- [To do]:
Find "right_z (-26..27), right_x" and "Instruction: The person" in the records below. Copy the lines holding them and every line between, exactly, and no others.

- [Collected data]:
((
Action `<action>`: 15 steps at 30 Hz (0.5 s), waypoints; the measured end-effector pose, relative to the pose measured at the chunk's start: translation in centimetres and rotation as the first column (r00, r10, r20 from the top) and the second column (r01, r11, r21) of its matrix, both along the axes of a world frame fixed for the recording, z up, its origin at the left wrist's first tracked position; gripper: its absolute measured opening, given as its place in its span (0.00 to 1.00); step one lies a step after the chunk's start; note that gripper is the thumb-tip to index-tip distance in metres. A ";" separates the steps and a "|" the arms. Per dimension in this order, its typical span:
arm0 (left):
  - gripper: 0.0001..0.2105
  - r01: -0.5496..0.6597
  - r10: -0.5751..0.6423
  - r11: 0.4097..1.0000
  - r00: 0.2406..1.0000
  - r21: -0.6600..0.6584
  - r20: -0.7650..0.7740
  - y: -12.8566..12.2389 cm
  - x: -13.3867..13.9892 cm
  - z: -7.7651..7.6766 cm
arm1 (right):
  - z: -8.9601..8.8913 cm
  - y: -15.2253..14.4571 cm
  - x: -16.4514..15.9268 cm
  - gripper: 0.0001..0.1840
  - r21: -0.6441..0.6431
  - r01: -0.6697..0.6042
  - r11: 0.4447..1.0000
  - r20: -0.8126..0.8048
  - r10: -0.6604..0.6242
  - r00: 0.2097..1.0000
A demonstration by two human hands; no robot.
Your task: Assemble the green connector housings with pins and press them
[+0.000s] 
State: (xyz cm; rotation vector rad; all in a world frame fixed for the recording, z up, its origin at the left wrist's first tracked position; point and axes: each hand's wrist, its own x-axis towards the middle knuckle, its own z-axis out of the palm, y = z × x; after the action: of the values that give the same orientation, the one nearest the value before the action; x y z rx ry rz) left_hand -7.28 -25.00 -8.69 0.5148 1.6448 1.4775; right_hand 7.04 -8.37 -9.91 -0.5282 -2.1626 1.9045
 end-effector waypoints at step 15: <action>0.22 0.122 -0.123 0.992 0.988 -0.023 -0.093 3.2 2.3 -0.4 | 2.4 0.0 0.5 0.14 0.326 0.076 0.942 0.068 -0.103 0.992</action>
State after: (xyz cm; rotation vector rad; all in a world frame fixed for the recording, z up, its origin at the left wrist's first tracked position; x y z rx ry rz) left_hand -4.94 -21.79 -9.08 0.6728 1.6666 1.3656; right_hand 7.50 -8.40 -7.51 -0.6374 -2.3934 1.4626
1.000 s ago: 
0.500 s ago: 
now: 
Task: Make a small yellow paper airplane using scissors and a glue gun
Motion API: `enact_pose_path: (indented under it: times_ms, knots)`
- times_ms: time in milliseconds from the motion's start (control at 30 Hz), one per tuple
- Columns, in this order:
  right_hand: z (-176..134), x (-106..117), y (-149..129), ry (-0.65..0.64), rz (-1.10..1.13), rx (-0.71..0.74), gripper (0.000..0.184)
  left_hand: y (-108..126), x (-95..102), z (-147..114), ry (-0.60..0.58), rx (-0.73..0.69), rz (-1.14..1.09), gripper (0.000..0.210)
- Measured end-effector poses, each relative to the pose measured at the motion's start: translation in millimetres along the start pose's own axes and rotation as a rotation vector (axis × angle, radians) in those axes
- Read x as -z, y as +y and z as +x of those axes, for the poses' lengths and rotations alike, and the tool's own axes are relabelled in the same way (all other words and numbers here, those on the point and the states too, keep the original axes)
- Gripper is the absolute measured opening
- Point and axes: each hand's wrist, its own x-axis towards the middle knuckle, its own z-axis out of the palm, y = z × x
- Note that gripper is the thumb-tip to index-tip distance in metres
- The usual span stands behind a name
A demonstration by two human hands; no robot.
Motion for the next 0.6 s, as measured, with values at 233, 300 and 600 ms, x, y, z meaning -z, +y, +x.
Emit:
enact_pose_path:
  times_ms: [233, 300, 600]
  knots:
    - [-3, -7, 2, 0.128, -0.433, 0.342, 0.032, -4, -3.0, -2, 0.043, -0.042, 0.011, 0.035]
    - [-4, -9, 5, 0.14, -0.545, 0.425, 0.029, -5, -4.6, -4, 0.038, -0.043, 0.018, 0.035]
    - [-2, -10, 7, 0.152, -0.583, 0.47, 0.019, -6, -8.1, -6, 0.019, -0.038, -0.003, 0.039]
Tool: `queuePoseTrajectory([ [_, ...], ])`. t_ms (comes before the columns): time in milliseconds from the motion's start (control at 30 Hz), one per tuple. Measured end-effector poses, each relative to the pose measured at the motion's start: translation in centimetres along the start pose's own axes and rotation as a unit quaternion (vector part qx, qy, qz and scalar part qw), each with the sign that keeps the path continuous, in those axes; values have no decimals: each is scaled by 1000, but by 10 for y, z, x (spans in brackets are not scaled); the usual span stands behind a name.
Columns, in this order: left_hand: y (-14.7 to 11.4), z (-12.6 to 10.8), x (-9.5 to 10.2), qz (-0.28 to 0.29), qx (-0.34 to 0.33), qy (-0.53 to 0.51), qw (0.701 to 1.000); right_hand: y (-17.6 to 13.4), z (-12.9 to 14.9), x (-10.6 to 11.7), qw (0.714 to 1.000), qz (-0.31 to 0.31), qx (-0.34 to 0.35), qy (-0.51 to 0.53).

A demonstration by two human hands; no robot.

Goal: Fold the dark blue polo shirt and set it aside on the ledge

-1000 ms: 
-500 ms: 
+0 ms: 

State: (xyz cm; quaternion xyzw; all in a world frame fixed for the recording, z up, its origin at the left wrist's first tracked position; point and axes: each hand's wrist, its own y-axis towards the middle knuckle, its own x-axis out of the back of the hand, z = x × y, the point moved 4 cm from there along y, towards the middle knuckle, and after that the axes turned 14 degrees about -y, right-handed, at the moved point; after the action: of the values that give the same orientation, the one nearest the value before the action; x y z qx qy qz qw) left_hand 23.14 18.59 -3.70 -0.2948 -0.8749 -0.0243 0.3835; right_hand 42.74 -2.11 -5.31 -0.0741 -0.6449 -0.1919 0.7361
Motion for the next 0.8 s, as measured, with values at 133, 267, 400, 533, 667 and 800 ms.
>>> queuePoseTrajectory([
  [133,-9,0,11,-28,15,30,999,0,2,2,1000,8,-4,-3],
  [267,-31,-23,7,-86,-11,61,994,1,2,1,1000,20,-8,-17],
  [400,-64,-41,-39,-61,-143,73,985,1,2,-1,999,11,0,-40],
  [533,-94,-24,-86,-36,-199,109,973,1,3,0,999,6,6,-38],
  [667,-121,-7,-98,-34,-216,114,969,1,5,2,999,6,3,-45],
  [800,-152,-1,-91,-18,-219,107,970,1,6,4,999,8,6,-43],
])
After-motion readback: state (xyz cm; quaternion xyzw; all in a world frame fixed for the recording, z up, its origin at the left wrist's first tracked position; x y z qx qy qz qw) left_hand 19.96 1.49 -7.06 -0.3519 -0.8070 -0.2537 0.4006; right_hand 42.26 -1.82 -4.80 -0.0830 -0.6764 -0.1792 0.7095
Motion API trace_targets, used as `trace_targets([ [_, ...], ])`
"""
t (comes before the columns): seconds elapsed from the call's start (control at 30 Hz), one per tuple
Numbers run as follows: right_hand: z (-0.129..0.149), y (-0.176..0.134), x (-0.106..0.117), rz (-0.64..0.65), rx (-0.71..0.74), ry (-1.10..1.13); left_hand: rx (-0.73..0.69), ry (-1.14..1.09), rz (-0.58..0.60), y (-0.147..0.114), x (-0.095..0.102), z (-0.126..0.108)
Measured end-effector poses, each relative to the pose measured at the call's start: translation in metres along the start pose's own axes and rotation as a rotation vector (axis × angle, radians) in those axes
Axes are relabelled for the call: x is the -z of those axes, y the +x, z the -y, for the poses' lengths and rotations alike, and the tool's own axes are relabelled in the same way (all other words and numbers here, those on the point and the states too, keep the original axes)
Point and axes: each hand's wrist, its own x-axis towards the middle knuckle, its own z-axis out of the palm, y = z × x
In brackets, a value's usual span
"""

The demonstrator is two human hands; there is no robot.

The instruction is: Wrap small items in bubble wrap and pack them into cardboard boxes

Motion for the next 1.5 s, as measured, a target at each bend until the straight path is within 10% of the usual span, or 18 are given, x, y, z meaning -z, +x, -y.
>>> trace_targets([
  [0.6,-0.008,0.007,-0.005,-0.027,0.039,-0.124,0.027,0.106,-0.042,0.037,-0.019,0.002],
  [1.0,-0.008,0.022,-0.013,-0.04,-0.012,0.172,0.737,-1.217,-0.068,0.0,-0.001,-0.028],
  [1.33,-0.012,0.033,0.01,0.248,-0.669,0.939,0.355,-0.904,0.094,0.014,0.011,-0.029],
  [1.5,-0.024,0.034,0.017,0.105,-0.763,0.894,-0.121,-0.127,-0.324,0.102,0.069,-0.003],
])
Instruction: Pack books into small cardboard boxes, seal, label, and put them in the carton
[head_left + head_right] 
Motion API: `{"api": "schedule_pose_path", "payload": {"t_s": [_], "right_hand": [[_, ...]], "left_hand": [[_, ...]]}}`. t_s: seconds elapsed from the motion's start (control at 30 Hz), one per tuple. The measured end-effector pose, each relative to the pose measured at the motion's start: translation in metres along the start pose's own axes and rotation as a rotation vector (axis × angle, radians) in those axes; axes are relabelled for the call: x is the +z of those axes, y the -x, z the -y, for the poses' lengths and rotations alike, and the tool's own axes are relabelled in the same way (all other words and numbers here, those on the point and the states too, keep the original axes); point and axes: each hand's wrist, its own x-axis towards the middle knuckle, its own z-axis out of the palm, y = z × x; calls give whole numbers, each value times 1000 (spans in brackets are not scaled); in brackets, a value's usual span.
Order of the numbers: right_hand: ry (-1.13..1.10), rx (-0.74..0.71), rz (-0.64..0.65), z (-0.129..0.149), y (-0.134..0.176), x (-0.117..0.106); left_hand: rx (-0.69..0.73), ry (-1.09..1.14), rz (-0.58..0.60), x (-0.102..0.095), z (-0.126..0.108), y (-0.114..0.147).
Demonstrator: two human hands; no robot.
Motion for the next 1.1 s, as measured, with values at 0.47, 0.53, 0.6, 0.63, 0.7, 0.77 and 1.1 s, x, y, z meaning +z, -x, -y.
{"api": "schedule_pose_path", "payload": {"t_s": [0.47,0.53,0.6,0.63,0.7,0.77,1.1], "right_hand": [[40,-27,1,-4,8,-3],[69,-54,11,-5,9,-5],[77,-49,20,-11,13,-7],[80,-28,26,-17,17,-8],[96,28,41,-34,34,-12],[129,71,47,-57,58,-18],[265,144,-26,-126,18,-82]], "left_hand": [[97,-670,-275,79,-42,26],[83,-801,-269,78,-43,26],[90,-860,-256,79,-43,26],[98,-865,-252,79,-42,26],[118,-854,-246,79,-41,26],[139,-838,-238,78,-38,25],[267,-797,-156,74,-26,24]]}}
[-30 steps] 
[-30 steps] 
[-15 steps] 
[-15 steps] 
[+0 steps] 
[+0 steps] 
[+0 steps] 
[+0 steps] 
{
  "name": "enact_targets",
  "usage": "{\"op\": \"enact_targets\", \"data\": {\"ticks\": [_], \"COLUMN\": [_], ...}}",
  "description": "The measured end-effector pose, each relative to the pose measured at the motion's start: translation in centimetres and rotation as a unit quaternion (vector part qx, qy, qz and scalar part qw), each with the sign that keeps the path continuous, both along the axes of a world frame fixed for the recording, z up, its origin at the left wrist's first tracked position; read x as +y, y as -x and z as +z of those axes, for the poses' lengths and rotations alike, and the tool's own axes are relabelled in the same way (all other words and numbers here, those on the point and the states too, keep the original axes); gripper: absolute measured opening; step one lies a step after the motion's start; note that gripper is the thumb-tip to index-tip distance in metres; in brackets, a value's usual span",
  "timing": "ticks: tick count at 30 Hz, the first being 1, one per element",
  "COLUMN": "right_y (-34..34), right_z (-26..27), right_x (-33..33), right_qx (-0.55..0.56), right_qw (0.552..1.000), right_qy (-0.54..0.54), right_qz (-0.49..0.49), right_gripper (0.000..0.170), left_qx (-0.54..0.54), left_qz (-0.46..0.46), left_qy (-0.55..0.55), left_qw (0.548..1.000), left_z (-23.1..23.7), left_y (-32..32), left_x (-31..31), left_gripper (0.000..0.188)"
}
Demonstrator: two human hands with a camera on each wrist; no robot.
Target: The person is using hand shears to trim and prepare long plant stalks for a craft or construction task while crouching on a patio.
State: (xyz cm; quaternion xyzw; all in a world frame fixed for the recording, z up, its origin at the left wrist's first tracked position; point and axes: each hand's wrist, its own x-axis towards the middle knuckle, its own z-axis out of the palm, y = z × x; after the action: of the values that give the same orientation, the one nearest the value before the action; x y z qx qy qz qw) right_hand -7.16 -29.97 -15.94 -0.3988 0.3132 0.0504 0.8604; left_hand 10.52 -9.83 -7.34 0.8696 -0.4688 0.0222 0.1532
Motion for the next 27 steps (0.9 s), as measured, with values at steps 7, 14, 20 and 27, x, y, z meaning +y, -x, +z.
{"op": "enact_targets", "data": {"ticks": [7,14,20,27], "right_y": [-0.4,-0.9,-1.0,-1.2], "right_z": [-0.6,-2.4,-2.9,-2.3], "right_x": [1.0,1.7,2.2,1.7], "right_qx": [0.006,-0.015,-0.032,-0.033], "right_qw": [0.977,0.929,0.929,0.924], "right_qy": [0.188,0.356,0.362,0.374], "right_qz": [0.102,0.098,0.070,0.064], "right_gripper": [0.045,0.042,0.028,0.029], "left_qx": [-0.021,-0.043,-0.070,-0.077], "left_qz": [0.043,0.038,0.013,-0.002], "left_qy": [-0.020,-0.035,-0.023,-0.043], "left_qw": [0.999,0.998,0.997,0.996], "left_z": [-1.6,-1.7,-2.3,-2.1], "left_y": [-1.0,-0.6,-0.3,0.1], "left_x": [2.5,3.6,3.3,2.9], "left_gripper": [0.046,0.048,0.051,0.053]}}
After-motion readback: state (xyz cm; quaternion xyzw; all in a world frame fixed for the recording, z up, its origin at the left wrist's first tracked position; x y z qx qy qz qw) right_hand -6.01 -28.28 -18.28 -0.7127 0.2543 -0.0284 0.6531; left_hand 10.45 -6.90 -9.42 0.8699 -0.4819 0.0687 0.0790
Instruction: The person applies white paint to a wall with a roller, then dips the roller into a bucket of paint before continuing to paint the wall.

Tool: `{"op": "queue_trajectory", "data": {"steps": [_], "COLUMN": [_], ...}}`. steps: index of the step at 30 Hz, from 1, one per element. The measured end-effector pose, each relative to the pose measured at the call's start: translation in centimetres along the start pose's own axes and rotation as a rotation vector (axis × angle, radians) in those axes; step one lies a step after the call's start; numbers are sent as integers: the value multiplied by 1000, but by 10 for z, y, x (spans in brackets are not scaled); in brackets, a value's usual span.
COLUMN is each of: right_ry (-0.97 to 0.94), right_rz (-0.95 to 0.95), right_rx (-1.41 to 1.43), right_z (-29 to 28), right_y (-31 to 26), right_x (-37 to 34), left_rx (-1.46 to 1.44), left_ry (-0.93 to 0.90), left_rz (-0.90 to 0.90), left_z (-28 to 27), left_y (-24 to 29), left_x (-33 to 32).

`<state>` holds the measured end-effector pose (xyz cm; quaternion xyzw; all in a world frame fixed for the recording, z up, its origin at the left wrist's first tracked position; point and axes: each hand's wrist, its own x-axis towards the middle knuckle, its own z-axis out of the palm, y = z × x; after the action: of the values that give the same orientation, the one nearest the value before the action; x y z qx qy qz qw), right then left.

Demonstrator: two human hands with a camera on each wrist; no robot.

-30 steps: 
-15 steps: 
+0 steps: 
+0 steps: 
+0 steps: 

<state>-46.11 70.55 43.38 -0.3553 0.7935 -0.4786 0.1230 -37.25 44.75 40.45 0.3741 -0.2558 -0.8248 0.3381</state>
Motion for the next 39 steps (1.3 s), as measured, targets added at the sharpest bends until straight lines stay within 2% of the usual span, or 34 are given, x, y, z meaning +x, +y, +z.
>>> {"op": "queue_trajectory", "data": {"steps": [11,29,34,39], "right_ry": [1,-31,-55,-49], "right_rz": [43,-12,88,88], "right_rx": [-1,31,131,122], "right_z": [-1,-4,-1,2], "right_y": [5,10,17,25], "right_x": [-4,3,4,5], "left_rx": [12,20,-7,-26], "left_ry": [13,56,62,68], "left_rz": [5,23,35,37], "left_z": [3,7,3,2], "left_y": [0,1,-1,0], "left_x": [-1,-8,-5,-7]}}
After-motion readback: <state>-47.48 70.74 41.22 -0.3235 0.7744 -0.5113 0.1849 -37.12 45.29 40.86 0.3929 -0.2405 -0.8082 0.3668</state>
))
- [Result of the task]:
  "COLUMN": "right_y (-34..34), right_z (-26..27), right_x (-33..33), right_qx (-0.55..0.56), right_qw (0.552..1.000), right_qy (-0.54..0.54), right_qz (-0.49..0.49), right_gripper (0.000..0.170), left_qx (-0.54..0.54), left_qz (-0.46..0.46), left_qy (-0.55..0.55), left_qw (0.548..1.000), left_z (-23.1..23.7), left_y (-32..32), left_x (-31..31), left_gripper (0.000..0.188)"
}
Demonstrator: two human hands with a camera on each wrist; no robot.
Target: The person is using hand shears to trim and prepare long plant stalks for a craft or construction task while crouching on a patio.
State: (xyz cm; quaternion xyzw; all in a world frame fixed for the recording, z up, its origin at the left wrist's first tracked position; point and axes: each hand's wrist, its own x-axis towards the middle knuckle, its own z-axis out of the palm, y = z × x; after the action: of the values that give the same orientation, the one nearest the value before the action; x y z qx qy qz qw) right_hand -7.16 -29.97 -15.94 -0.3988 0.3132 0.0504 0.8604; left_hand 10.52 -9.83 -7.34 0.8696 -0.4688 0.0222 0.1532
Motion for the next 27 steps (0.9 s), as measured, with values at steps 7, 14, 20 and 27, x, y, z meaning +y, -x, +z.
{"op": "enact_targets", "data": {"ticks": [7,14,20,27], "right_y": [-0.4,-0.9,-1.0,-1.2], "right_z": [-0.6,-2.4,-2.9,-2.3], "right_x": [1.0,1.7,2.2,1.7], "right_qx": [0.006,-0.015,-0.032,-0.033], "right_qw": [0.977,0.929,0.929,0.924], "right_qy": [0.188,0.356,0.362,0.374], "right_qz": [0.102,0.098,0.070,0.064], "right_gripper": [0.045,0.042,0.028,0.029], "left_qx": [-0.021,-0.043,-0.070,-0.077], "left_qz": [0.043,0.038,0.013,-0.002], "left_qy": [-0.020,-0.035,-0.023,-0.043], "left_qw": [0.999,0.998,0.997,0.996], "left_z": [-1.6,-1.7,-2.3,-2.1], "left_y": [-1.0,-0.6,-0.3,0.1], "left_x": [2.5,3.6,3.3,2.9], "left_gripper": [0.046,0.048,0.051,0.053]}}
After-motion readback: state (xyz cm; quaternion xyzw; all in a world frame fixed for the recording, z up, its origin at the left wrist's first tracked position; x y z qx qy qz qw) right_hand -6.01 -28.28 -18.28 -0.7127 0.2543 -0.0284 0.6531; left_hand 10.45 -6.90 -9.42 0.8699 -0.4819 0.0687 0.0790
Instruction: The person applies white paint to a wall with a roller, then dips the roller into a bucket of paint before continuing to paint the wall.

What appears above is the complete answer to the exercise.